SL economy to grow by 3.3% in 2021: World Bank
- High debt burden, large refinancing needs adversely affect growth
Despite the economy of Sri Lanka expecting a growth of 3.3% in 2021, World Bank in its biannual regional update predicted that the medium-term outlook of the country is likely to be affected due to macroeconomic weakness as well as the impact of the pandemic.
It further said that a gradual recovery is likely to lead to corresponding improvements in labour market conditions. Most countries in South Asia are far from pre-pandemic trend levels.
The latest South Asia Economic Focus Report titled Shifting Gears: Digitisation and Services-Led Development projects the region to grow by 7.1% in 2021 and 2022.
World Bank Country Director of the for the Maldives, Nepal, and Sri Lanka Faris Hadad-Zervos said: “Sri Lanka has done well to vaccinate more than 50% of the total population thus far and the Government currently targets to prevent further Covid-19 waves which could dampen the economic recovery.”

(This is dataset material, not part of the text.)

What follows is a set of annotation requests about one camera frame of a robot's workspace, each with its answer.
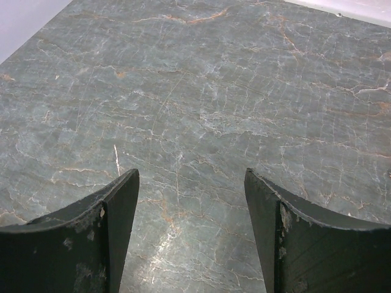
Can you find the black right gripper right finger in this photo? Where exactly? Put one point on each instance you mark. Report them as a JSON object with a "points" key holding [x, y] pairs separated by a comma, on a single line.
{"points": [[304, 247]]}

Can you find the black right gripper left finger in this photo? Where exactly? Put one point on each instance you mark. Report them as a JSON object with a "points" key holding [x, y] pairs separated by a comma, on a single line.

While the year-on-year growth remains strong in the region, albeit from a very low base in 2020, the recovery has been uneven across countries and sectors. South Asia’s average annual growth is forecast to be 3.4% over 2020-23 which is 3% points less than it was in the four years preceding the pandemic.
Hadad-Zervos noted: “The pandemic has brought unprecedented disruptions to education and the learning losses would be a drag on the country’s human capital gains. Targeted policies to reverse trends of long-term inequality and reduce gaps in equity are priorities to realise growth prospects.”
The pandemic has left long-term scars on the region’s economy, the impacts of which can last well into the recovery. Many countries experienced lower investment flows, disruptions in supply chains, and setbacks to human capital accumulation, as well as substantial increases in debt levels. The pandemic is estimated to have caused 48 to 59 million people to become or remain poor in 2021 in South Asia. Sri Lanka’s poverty at a $ 3.20 per day poverty line is projected to fall to 10.9% in 2021 which is still significantly above the 2019 level of 9.2%.
In Sri Lanka, continued macroeconomic challenges, particularly the high debt burden, large refinancing needs, and weak external buffers will adversely affect growth and poverty reduction over the medium term. Despite increased policy rates and price controls imposed by the Government, inflationary pressure is expected to remain strong amid partial monetisation of the fiscal deficit, currency depreciation, and rising global commodity prices. Food insecurity could worsen and poverty reduction would slow if food prices remain elevated and shortages continue.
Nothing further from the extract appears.